I'm definitely not at the stage where I can say anything definitive about performance. For a SIMD-intensive task, a preliminary run on a 3.3Ghz eMag core gets about 400 megabytes/second of JSON parsing relative to 2.2 gigabytes/second on a 4.0Ghz Skylake. This may come down to having a maximum of 2 x 128-bit NEON operations per cycle vs 3 x 256 AVX2 operations per cycle, as well as some clock speed differences. Will eventually post about this at branchfree.org when I don my Nomex long johns (required whenever doing any benchmark that might imply to anyone that any processor runs faster or slower than any other processor).
Just tested the Daniel's tests against our 16 Core LX2160 that is still only clocked at 1.9Ghz (will be 2.2Ghz final production). These are our numbers
binarytrees: 37s
mandelbrot: 13.6s
fasta: 0.9s
I will give your benchmark a run once I have some time.

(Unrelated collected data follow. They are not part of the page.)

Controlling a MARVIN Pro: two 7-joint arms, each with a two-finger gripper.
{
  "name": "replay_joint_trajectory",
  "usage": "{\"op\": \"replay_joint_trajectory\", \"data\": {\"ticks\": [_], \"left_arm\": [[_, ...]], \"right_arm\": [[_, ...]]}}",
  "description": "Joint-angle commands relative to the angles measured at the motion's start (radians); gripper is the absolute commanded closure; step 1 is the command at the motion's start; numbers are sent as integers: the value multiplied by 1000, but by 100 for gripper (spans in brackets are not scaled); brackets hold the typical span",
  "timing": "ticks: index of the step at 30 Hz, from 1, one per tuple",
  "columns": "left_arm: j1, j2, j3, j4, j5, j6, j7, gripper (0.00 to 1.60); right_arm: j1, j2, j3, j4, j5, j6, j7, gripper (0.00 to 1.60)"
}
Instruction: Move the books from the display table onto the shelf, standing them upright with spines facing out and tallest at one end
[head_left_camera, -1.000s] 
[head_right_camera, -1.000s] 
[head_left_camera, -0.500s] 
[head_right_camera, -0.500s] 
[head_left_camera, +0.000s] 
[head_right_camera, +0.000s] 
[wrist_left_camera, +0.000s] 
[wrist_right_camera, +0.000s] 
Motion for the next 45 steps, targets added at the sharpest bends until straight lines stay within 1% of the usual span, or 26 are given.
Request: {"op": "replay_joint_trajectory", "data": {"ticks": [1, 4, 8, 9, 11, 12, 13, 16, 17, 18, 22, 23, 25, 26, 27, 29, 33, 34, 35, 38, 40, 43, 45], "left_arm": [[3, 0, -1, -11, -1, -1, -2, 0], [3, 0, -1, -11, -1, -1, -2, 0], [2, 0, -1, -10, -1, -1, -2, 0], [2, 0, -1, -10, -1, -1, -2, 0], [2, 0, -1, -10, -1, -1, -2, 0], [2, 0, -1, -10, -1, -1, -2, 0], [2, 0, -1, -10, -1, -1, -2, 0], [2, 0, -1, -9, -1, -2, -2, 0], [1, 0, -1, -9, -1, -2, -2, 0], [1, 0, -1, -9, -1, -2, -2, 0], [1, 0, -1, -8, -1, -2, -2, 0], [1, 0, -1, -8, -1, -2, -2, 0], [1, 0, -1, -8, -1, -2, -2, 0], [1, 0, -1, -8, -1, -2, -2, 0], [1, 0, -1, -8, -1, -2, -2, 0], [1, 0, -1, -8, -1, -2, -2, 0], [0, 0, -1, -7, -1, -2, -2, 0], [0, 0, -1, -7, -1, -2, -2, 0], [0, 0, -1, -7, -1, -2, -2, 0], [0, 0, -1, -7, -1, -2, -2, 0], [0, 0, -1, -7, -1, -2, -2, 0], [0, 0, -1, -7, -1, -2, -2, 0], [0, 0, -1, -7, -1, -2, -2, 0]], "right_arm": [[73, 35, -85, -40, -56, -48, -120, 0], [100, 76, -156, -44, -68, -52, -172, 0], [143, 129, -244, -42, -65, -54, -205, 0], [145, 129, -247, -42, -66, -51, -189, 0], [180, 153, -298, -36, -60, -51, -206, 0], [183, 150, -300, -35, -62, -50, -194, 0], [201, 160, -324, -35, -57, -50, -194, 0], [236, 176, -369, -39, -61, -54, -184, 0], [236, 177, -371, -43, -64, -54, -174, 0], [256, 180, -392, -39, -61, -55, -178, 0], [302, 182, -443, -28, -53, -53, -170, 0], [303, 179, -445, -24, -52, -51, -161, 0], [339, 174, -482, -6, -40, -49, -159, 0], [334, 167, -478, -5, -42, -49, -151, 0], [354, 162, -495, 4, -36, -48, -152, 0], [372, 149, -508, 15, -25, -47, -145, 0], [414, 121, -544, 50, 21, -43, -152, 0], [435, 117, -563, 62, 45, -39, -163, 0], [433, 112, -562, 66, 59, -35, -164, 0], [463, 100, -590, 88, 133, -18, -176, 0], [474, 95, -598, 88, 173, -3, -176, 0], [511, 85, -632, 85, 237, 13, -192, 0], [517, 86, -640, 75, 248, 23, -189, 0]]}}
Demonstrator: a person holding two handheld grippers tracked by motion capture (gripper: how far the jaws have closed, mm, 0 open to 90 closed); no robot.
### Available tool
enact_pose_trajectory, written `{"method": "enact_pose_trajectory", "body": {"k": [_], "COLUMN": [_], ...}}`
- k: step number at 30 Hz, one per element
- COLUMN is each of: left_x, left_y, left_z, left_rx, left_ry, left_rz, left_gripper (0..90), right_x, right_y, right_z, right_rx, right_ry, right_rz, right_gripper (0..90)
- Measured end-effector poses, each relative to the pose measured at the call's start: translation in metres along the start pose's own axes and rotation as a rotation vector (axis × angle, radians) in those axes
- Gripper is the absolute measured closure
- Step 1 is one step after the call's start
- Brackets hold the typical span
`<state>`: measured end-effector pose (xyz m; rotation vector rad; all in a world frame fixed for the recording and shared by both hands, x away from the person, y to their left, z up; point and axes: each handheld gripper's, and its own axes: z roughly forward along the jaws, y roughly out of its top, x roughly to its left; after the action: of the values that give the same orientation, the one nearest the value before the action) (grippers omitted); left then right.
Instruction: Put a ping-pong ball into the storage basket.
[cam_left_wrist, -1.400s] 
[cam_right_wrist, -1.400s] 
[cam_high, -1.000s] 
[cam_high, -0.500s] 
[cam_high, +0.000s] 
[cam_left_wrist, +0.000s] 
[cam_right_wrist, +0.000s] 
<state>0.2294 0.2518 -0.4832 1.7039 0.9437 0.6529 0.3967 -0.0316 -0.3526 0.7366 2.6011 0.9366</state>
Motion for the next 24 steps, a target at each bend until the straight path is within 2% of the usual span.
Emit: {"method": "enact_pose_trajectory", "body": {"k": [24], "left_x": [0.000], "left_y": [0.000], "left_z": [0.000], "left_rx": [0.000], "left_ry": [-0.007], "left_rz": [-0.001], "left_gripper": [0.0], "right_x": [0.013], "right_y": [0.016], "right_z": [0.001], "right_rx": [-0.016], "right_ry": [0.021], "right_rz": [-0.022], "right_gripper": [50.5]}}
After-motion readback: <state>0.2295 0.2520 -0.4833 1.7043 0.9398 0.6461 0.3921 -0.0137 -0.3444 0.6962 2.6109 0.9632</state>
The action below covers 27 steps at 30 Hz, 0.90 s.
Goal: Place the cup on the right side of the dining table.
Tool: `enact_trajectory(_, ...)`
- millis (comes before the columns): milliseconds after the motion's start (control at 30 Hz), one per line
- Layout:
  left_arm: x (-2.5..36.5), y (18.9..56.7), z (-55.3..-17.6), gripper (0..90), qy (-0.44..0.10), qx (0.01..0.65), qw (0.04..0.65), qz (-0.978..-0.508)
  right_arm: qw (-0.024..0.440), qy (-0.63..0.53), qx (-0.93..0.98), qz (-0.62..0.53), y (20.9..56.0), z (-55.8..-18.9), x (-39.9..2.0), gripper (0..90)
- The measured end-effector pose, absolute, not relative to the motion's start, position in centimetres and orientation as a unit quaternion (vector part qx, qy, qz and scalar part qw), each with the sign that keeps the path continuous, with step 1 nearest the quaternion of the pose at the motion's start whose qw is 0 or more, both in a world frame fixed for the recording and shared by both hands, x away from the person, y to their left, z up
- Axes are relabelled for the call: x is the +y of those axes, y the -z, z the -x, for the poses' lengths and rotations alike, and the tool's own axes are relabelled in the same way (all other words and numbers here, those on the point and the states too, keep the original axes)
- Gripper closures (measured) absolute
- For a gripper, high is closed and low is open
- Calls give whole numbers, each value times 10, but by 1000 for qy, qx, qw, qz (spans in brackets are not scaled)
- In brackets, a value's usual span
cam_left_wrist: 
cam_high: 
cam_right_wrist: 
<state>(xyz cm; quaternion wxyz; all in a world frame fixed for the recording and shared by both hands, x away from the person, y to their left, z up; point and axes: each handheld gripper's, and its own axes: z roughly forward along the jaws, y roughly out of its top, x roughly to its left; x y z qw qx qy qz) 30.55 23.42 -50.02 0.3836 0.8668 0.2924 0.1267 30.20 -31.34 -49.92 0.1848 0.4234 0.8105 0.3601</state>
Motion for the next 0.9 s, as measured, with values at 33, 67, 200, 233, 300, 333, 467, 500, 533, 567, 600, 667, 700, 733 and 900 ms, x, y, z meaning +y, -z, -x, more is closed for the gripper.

Whoa, thanks. 368, huh? That's pretty impressive given the 1.9Ghz clock speed... By coincidence, the 'twitter.json' file was the one I was using as my slender data point.
Do note that at this stage the benchmark is so preliminary as to be largely meaningless - I haven't really done much more than eyeball the results. But as a preliminary data point, that seems to be a stronger showing clock-for-clock than the eMag one.
Out of personal interest, I did some very unscientific benchmarking by timing a build of the Yocto core-image-sato distro for the BeagleBone. All sourcecode was downloaded beforehand, so that does not factor into the results. All the machines were running Ubuntu 18.04 Server except the A10, which runs Ubuntu 18.04 Desktop.
Here are the results:
34m9.347s EPYC 7401P 24C/48T 2.2GHz (Packet c2.medium.x86 bare metal server)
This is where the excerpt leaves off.